O’Neill notes that even with this conformism, a third of people in Britain still oppose gay marriage. (It’s the same in France, except that here they’re out on the streets in their hundreds of thousands, led by the anti-gay marriage transvestite Frigide Barjot - lovely thing, democracy).
I come back to my point that opinions as deeply implanted as global warming (or gay marriage rights) are too important to their holders to be tackled by PR. It’s about a new social class creating its ideology. It may take a counter-ideology to defeat it - possibly one devoted to keeping the lights on, defeating poverty and raising the living standards of those suffering from current politics of austerity (We could call it “socialism”...)

Apr 13, 2013 at 12:29 PM | Registered Commentergeoffchambers

Geronimo “we are a rag tag army of individuals” I feel I ought to be building an escape vehicle out of scrap while chewing on a cigar ;-) Unfortunately we’re not in a TV series.

“In short we have embarked on a radical change in the way we produce our energy without an engineering feasibility study on technology, timescales and costs.”

That’s it exactly.

“We shouldn't need a PR company to help us expose this scandal, the press should be all over it like a rash, it's the story of the decade. But there's blanket silence on the issue.”

I can see why it happens though I’ve no idea how to fix it.

Apr 13, 2013 at 12:56 PM | Unregistered CommenterTinyCO2

This thread must be unique in the whole blogosphere for the number of people saying they don’t have the answer ;-)

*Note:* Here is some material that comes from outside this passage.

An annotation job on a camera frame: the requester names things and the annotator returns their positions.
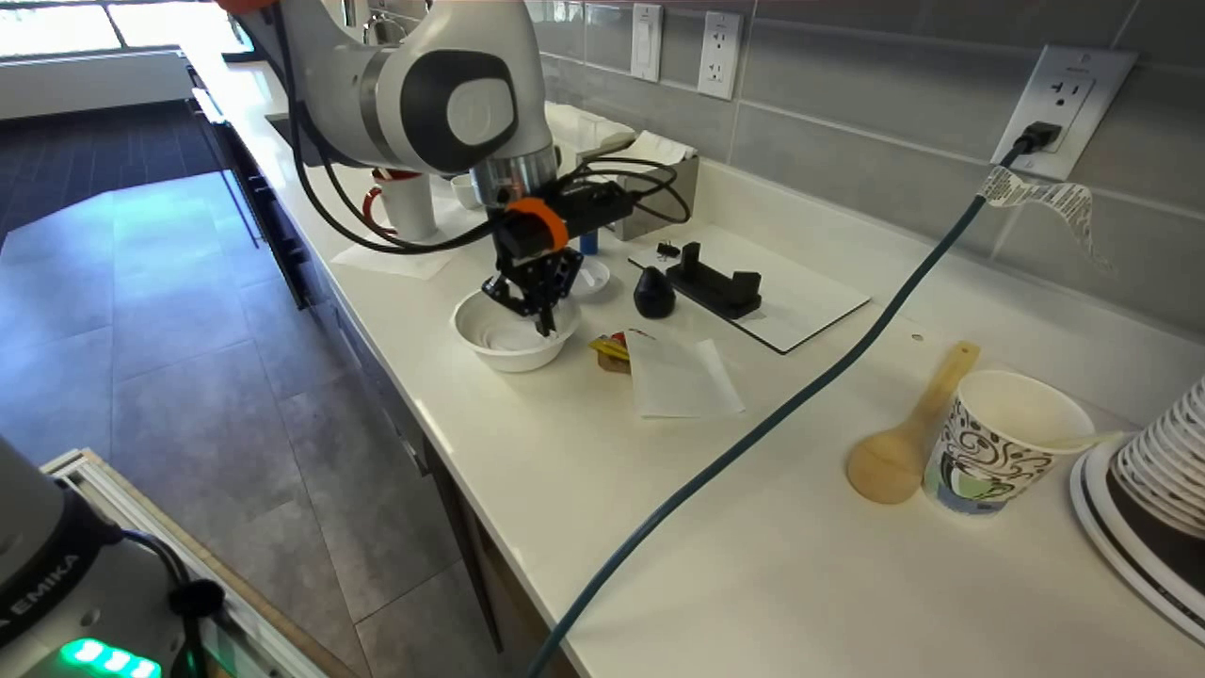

Apr 13, 2013 at 1:23 PM | Registered Commentergeoffchambers

geoffchambers
Interesting that a country as avowedly socialist as France accepts the right to protest in the way so many did about gay marriage. I think three coach-loads went from our small area alone and there was at least one chartered train from the Lyon area.
The last mass protest in the UK was the Countryside Alliance and my spies tell me the only reason it wasn't banned was because the powers-that-be expected it to be a fiasco and ended up with egg all over everywhere!
Do you think anything similar to the French protests would be allowed now in the UK? Simply by organising a demonstration against gay marriage you could now be arrested for hate crime unless I've been misreading the papers.
As you say, substitute "global warming hysteria" for "gay marriage" and no further editing is needed. And then, of course, there are the attacks on press freedom ...
Every day I am more pleased then ever that I got the hell out.